C’est l’histoire d’un toubib... Il meurt...

par Immyr
mardi 1er juin 2010

Faits divers…

Ce matin, j’étais un peu malade et fatigué. Je sors ma voiture, je vais à mon cabinet. J’y rencontre mon prédécesseur, ami de la famille. Il me met au courant d’un fait divers arrivé à quelques kilomètres de chez moi.

On a découvert un confrère décédé. Pendu dans sa maison. Sa femme et ses 4 enfants morts avec lui. Thèse de suicide. Drame familial. 6 morts. Il me tend l’Ouest France. L’histoire s’y trouve. Des détails sanglants, horribles, douloureux. Fait divers. Sauf que le divers, ne se trouve pas à mille kilomètres de chez moi. Il se trouve ici, à ma porte. Et il se trouve que mon jeune confrère, m’a remplacé une fois, lors de mon installation, une dizaine d’années avant. Un jeune homme, de 10 ans mon cadet, consciencieux, gentil, affable, un mec bien. Un fait divers auquel je suis personnellement attaché pour suivre certains membres de la famille proche que je vais voir le soir même.

J’en discute avec mon épouse, qui travaille avec moi, médecin généraliste comme moi.

Avant même de lire les résultats d’enquête qui ne tarderont de sortir dans les jours qui viennent, un mot nous vient à l’esprit. Burnout Syndrome. La définition française est celle de l’épuisement professionnel au travail. J’ai toujours préféré le mot anglais : Burnout. Se consumer de l’intérieur par le stress. Se laisser brûler par son travail.

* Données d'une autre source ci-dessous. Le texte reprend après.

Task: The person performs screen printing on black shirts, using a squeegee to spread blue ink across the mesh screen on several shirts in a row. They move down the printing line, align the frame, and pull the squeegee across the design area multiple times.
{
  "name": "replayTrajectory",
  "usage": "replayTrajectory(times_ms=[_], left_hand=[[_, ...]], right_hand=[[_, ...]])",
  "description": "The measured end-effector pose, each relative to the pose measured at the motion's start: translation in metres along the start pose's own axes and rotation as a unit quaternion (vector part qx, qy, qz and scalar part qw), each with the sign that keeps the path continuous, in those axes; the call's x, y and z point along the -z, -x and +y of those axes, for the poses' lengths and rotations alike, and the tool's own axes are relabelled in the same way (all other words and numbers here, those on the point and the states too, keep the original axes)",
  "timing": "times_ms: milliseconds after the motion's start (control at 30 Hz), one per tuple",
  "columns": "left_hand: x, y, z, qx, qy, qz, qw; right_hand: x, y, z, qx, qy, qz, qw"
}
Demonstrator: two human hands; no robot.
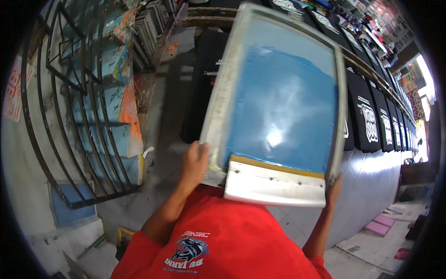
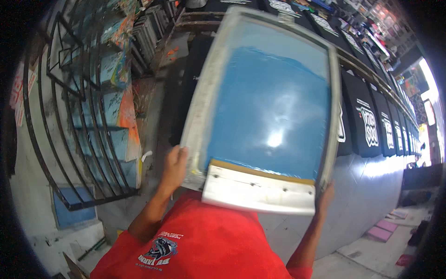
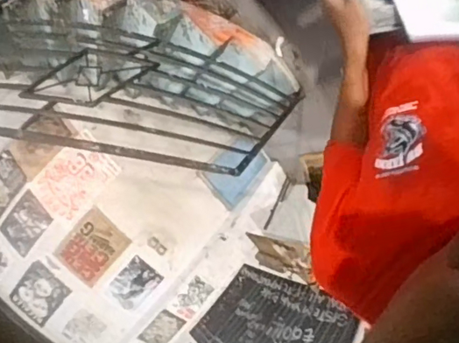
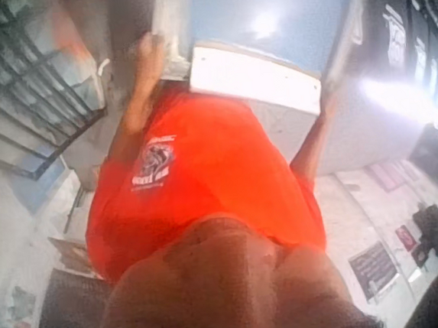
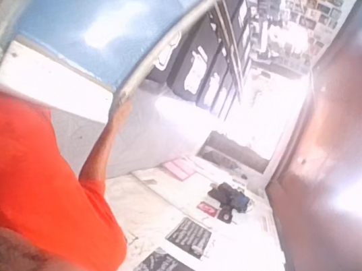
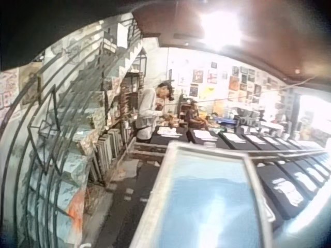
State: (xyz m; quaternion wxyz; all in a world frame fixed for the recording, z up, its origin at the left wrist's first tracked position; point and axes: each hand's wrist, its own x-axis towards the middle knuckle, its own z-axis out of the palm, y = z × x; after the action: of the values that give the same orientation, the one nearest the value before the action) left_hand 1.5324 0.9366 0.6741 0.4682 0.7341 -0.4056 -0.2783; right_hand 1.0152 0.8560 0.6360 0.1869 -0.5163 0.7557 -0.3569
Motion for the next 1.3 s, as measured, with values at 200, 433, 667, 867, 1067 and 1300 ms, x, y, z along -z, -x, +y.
replayTrajectory(times_ms=[200, 433, 667, 867, 1067, 1300], left_hand=[[-0.065, 0.045, 0.066, -0.054, 0.042, -0.148, 0.987], [-0.145, 0.1, 0.1, -0.105, 0.039, -0.299, 0.948], [-0.2, 0.161, 0.125, -0.139, 0.026, -0.4, 0.906], [-0.214, 0.186, 0.142, -0.157, 0.019, -0.438, 0.885], [-0.214, 0.198, 0.15, -0.164, 0.008, -0.453, 0.876], [-0.205, 0.21, 0.159, -0.17, 0.004, -0.434, 0.885]], right_hand=[[0.137, 0.059, 0.11, -0.075, 0.134, 0.059, 0.986], [0.218, 0.183, 0.121, -0.294, -0.072, 0.209, 0.93], [0.289, 0.298, 0.237, -0.268, 0.378, 0.169, 0.87], [0.257, 0.293, 0.214, -0.34, 0.25, 0.228, 0.877], [0.252, 0.29, 0.215, -0.359, 0.167, 0.246, 0.885], [0.263, 0.294, 0.227, -0.361, 0.072, 0.263, 0.892]])
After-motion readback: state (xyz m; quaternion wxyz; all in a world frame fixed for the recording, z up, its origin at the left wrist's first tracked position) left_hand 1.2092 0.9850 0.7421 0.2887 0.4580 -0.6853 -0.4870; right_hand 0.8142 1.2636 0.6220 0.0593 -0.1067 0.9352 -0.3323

Au Japon, on appelle çà Karoshi : mort par la fatigue au travail.

Un article du JIM (journal international de la médecine) de Septembre 2009 note que :

Le Burnout se définit par diverses phases, allant d’un besoin de se prouver, travailler de plus en plus (pas pour gagner plus), faire fi de ses propres besoins, apparition d’une fatigue physique, mentale, vidant l’individu au sens propre du terme, en faisant un trou noir d’émotions (ou un trou d’émotions noires au choix), dépression, dépersonnalisation… Drame… Fait divers à la page une de l’Ouest France…

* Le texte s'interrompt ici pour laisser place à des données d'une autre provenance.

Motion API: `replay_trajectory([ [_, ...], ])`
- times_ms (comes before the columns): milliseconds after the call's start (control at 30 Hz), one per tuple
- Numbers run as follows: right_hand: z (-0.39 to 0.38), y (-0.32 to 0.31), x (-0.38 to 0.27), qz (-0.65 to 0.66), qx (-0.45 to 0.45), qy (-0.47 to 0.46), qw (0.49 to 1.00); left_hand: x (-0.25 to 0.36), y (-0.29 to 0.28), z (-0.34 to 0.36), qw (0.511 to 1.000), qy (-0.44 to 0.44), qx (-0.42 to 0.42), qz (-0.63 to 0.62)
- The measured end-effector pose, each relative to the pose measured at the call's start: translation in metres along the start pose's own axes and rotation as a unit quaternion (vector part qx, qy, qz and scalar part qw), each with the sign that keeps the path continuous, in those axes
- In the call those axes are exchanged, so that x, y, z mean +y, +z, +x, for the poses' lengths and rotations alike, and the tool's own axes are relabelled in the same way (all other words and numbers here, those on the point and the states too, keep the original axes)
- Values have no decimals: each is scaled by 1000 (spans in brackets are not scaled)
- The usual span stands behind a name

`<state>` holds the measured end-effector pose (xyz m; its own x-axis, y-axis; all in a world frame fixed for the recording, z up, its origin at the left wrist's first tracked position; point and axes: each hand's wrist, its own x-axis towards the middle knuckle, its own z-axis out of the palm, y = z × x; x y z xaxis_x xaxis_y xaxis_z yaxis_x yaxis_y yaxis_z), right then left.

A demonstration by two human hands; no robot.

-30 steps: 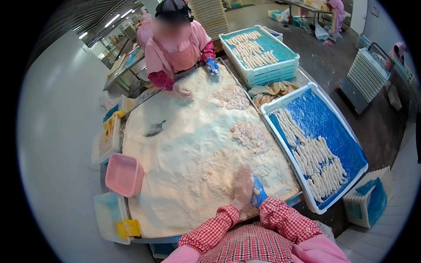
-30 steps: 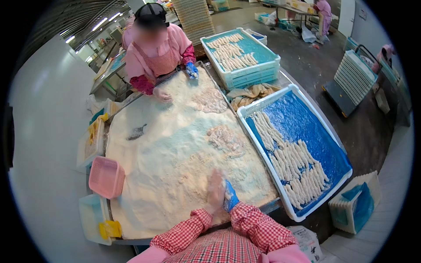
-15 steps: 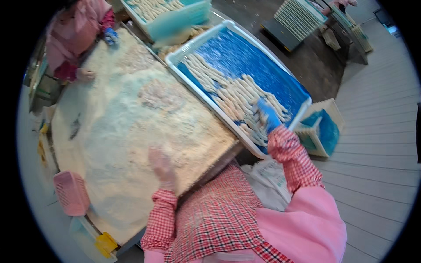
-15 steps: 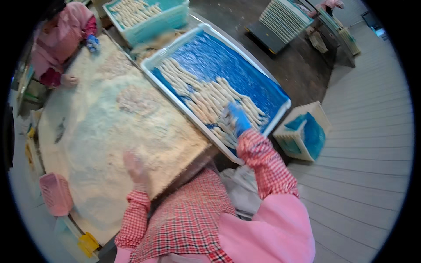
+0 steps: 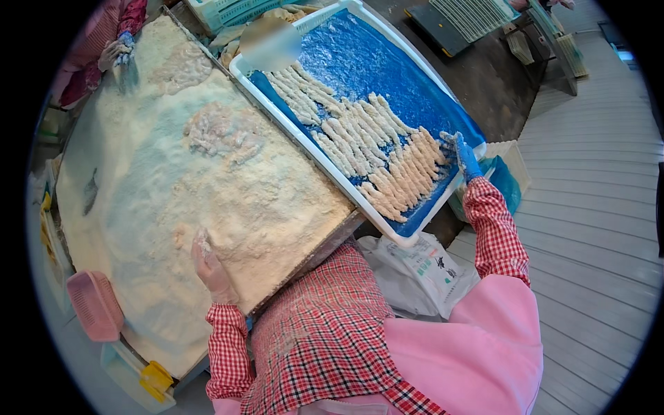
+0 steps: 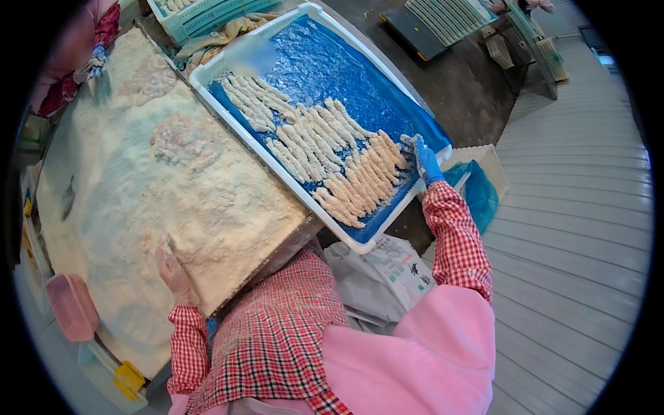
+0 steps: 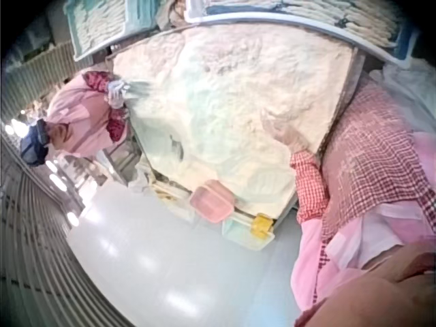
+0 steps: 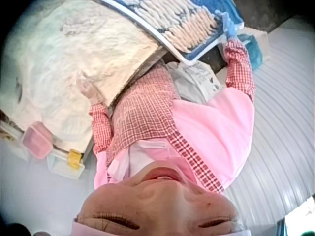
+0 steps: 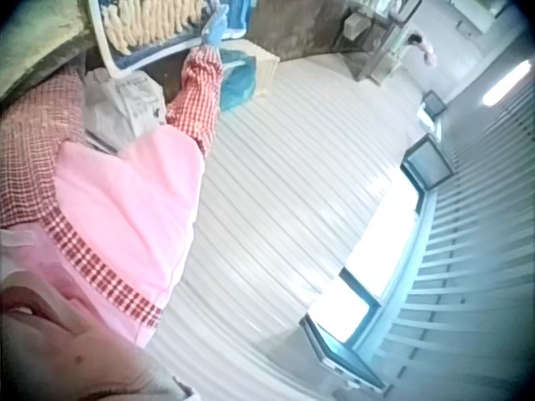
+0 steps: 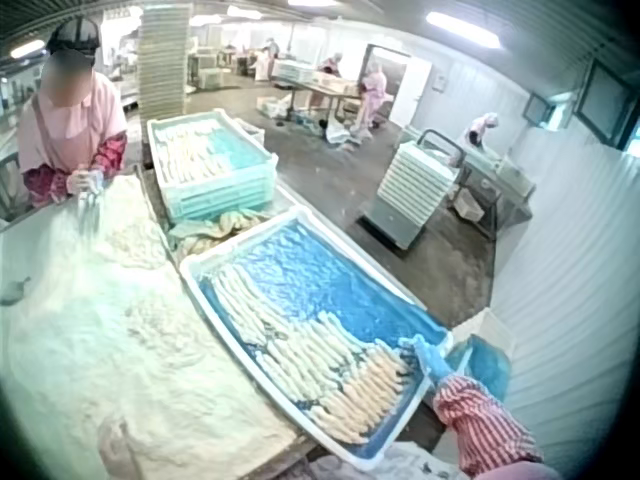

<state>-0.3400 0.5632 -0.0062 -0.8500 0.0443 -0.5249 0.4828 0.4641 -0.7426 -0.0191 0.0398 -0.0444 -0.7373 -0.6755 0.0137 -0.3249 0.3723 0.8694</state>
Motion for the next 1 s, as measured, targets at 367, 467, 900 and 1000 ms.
replay_trajectory([
  [367,76,98,-69,-141,-29,-208,967,11,3,-15,999,-9,23,-23],
  [467,81,118,-84,-176,-64,-216,958,-10,-10,-23,998,16,36,53],
  [900,69,74,-68,-273,8,-215,938,-88,-43,8,961,-115,127,216],
  [1000,34,121,-86,-152,-10,-288,946,-30,2,17,990,-57,37,123],
])
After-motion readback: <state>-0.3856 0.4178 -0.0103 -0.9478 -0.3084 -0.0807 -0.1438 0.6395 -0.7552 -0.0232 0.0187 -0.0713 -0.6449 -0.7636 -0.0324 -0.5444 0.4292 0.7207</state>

Je me souviens d’un cours d’un de mes vieux professeurs de psychiatrie, à la faculté d’Angers. Il disait toujours que la différence entre le névrose et la psychose, c’est que la psychose c’est la maladie de l’amour. Car pour le psychotique, comme pour l’amoureux, il n’existe qu’une seule réalité, que tous les autres choix lui sont interdits. Se laisser entraîner dans son travail de médecin, trop consciencieusement, dire oui à toutes les sollicitations, oubli de soi, fermeture des portes, se trouver seul et être avalé par les besoins des autres, jusqu’à ce qu’il ne subsiste plus rien. Comment s’en sortir ? Dire non. Perdre sa réputation de conscience et de gentillesse et oser affronter le regard des autres que vous n’avez pas pu aider ? Dire non. Et faire fi de toutes les dettes accumulées et du moyen de subsistance de votre famille ? Dire non et recommencer… Mon confrère était sûrement meilleur médecin que moi. Plus humain. Plus impliqué. Plus engagé dans sa vocation. Vivant pour son travail. Et à un moment donné son travail et sa vie se sont confondus en une même entité… à laquelle il a voulu mettre fin...

 Ce n’est que pendant les tous derniers cours lors du résidanat en médecine générale, que nos confrères généralistes enseignants nous parlent de la gestion de la souffrance des soignants. L’important, c’est de savoir partager sa souffrance avec ses confrères, dans le sens, que nombre d’entre nous ressentent les mêmes stress. Savoir que nombre d’entre nous souffrent des mêmes maux, comment on les ressent, comment on les gère, quelle est l’expérience des autres dans cette gestion… Un confrère présent sur ce même forum (Brieli67 pour ne pas le nommer), me rappelait il y a encore quelques jours, l’importance dans sa formation des groupes Balint.

 Je ne sais ce que donnera l’enquête de la police.

 Coup de folie. Bouffée délirante aiguë. Dépression. Burnout… (lui a commencé à voir une dizaine de patients, puis 20, 30, 40, 60, 40… 0…)

 Ou alors peut-être que nous nous trompons tous. Que l’enquête montrera tout autre chose. Un rôdeur… un voleur… un tueur en série… peu importe.

 De savoir dans son cœur que le burnout pourrait être la cause effective d’un tel drame suffit amplement pour donner corps à une réalité présente de notre société.

Post Scriptum : le burnout touche toutes les catégories de la population. Il a initialement été décrit dans le cadre de la souffrance des catégories professionnelles à forte charge émotionnelle et relationnelle mais les recherches en psychologie et psychosociologie ont permis d’étendre cette notion à toutes les catégories professionnelles ces dernières années.